I’ll be presenting a paper at a conference on humanities and sustainability this weekend. The title is: “Using Photography and Flagship Species to Promote Conservation.”

I’ll be presenting a paper at a conference on humanities and sustainability this weekend. The title is: “Using Photography and Flagship Species to Promote Conservation.” Here’s a summary:

The conservation movement has used photography for many different purposes: from showcasing natural beauty to documenting environmental degradation; from connecting people to small, threatened habitats to showing them how large river systems are affected by drought.  This paper focuses on the use of photography to bring public awareness to flagship species: individual species selected to bring attention to larger conservation issues or to gain monetary support.  While conservation philosophies based upon protecting single species are not considered ideal by conservation biologists, there are some positive aspects to such programs.

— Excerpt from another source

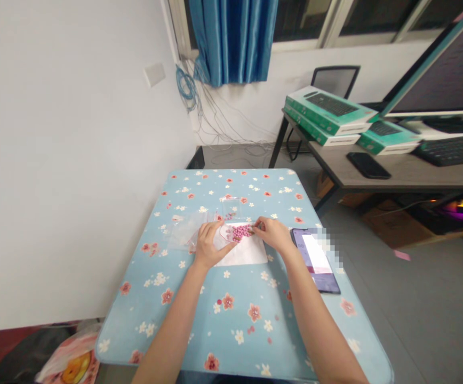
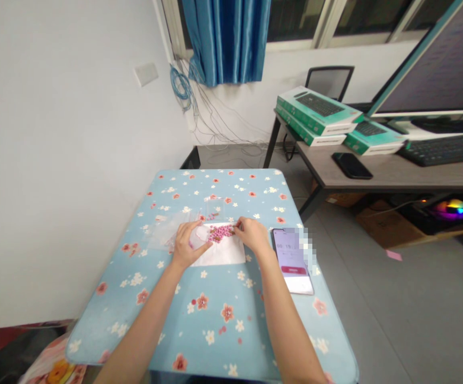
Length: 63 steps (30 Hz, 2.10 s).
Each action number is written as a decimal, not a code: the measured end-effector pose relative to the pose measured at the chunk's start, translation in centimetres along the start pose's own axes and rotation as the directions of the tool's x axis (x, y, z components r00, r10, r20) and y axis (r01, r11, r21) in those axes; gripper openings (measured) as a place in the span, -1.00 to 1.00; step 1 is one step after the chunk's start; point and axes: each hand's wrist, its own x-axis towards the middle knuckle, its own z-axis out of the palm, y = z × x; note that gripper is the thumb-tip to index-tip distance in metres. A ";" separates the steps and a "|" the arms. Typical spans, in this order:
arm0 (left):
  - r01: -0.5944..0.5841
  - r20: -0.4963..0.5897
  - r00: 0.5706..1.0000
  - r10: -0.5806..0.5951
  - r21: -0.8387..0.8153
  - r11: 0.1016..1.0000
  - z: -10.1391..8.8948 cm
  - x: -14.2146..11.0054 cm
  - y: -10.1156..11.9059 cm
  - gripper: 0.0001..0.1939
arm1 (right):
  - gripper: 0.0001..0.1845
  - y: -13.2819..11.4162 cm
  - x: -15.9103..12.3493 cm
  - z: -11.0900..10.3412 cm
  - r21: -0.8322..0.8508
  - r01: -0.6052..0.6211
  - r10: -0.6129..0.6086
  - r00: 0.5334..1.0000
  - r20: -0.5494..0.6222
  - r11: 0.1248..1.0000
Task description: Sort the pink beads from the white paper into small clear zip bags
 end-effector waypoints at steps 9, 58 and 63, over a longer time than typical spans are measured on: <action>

This paper explores the rhetorical choices made by conservation organizations in the selection of species to photograph as well as the formatting of photos. Photograph uses vary considerably among different conservation groups who have different communication strategies.  The examples presented in this paper will concentrate on a subset of conservation photography, portraiture, which is a very useful tool for single-species-based conservation.  If what we need, as humans, is to have a personal connection to the plants and animals that we want to protect, then photography is a very important art.

Photographs are effective because they mediate between our inner & outer realities, helping us reconcile what is with what we think should be.  For the conservation movement, photography is a multipurpose tool, one that goes beyond dry recitations of statistics about coral reef degradation and listings of species that have disappeared from a forest to tug at the heartstrings.  While photography can be used logically, to document ecological changes, it is most powerful when used to make emotional or ethical arguments.  One of the strengths of the humanities is the ability to elucidate such arguments and shed light on why they are effective.

There will be many photos of cute animals (and plants.) No rabbits, though.